THE PROBLEM → Needed from the data below: every line from the one with "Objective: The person" up to and including the one with "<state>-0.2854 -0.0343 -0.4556", repeated exactly and with nothing else.
[[ RAW DATA open ]]
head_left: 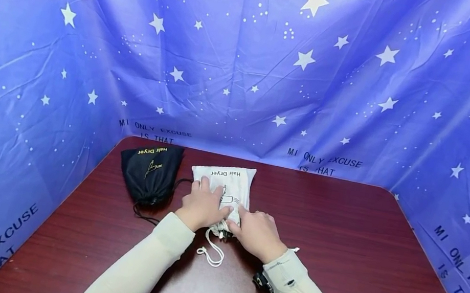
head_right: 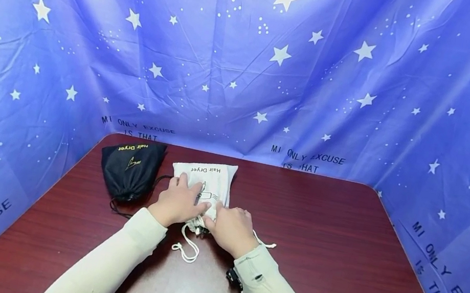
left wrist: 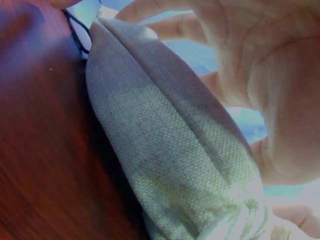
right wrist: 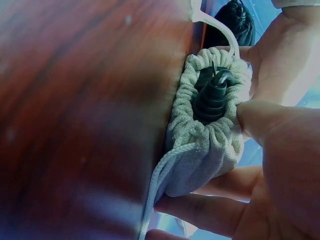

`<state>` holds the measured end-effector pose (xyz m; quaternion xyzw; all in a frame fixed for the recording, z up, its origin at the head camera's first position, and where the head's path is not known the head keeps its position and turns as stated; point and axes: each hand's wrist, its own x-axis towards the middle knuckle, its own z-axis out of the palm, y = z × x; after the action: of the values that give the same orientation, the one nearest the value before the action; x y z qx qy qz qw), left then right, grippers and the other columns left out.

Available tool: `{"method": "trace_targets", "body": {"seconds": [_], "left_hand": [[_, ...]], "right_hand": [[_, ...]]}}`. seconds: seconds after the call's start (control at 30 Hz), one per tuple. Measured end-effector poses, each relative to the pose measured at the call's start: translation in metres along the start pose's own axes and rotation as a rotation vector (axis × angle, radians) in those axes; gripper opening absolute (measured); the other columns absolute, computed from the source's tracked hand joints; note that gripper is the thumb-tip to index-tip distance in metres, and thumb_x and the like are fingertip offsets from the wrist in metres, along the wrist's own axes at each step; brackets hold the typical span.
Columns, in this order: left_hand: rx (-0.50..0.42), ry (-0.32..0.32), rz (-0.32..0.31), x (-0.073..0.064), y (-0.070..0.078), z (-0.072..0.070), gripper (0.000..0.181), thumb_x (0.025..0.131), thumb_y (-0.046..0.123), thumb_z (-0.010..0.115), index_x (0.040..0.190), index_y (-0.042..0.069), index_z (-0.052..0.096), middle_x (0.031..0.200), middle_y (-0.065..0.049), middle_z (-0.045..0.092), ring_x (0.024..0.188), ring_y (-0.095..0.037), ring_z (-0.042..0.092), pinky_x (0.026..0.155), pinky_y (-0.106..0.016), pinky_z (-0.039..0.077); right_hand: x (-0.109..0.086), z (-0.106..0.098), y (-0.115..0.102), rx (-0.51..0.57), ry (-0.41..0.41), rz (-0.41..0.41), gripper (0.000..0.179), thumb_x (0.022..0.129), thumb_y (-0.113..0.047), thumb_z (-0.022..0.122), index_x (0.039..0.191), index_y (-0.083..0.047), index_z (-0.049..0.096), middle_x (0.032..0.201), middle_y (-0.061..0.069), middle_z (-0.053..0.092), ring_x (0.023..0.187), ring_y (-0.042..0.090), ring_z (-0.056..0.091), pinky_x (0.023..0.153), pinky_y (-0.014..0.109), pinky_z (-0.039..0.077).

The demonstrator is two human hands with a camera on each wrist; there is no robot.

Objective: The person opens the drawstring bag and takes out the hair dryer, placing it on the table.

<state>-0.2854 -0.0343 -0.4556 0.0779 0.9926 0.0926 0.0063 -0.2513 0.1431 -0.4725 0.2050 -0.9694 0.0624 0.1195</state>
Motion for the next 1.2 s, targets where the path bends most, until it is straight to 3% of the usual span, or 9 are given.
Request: {"method": "trace_targets", "body": {"seconds": [0.43, 0.67, 0.97, 1.2], "left_hand": [[0.023, -0.006, 0.026, -0.003, 0.007, 0.001, 0.078, 0.096, 0.07, 0.052, 0.157, 0.023, 0.044, 0.157, -0.028, 0.028, 0.137, -0.045, 0.035, 0.075, -0.053, 0.058], [0.05, 0.019, 0.059, -0.008, 0.011, 0.003, 0.077, 0.096, 0.069, 0.053, 0.156, 0.022, 0.046, 0.153, -0.029, 0.032, 0.134, -0.045, 0.038, 0.071, -0.05, 0.058], [0.062, 0.024, 0.097, -0.013, 0.018, 0.003, 0.077, 0.096, 0.07, 0.052, 0.156, 0.022, 0.045, 0.151, -0.027, 0.035, 0.134, -0.043, 0.04, 0.071, -0.051, 0.058], [0.076, 0.028, 0.114, -0.015, 0.023, 0.004, 0.077, 0.096, 0.071, 0.052, 0.156, 0.023, 0.046, 0.15, -0.027, 0.036, 0.132, -0.042, 0.041, 0.068, -0.05, 0.057]], "right_hand": [[-0.008, -0.009, 0.001, 0.008, -0.003, -0.01, 0.047, 0.097, -0.048, 0.065, 0.119, -0.006, 0.07, 0.07, 0.015, 0.069, 0.073, 0.036, 0.069, 0.069, 0.053, 0.054], [-0.011, -0.017, 0.003, 0.034, -0.073, -0.002, 0.044, 0.096, -0.047, 0.067, 0.115, -0.007, 0.071, 0.074, 0.016, 0.07, 0.072, 0.037, 0.071, 0.063, 0.053, 0.055], [-0.013, -0.025, 0.004, 0.051, -0.139, 0.018, 0.034, 0.093, -0.044, 0.072, 0.089, -0.01, 0.068, 0.073, 0.012, 0.069, 0.069, 0.033, 0.07, 0.058, 0.051, 0.053], [-0.015, -0.033, 0.003, 0.066, -0.159, 0.023, 0.035, 0.091, -0.039, 0.075, 0.069, -0.015, 0.06, 0.069, 0.012, 0.068, 0.064, 0.03, 0.066, 0.054, 0.049, 0.051]]}}
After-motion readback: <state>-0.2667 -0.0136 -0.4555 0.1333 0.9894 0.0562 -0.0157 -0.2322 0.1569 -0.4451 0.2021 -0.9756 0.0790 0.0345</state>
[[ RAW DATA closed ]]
TASK ANSWER →
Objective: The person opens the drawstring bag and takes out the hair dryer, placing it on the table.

<state>-0.2854 -0.0343 -0.4556 0.0779 0.9926 0.0926 0.0063 -0.2513 0.1431 -0.4725 0.2050 -0.9694 0.0624 0.1195</state>

This is the complete output for the exercise.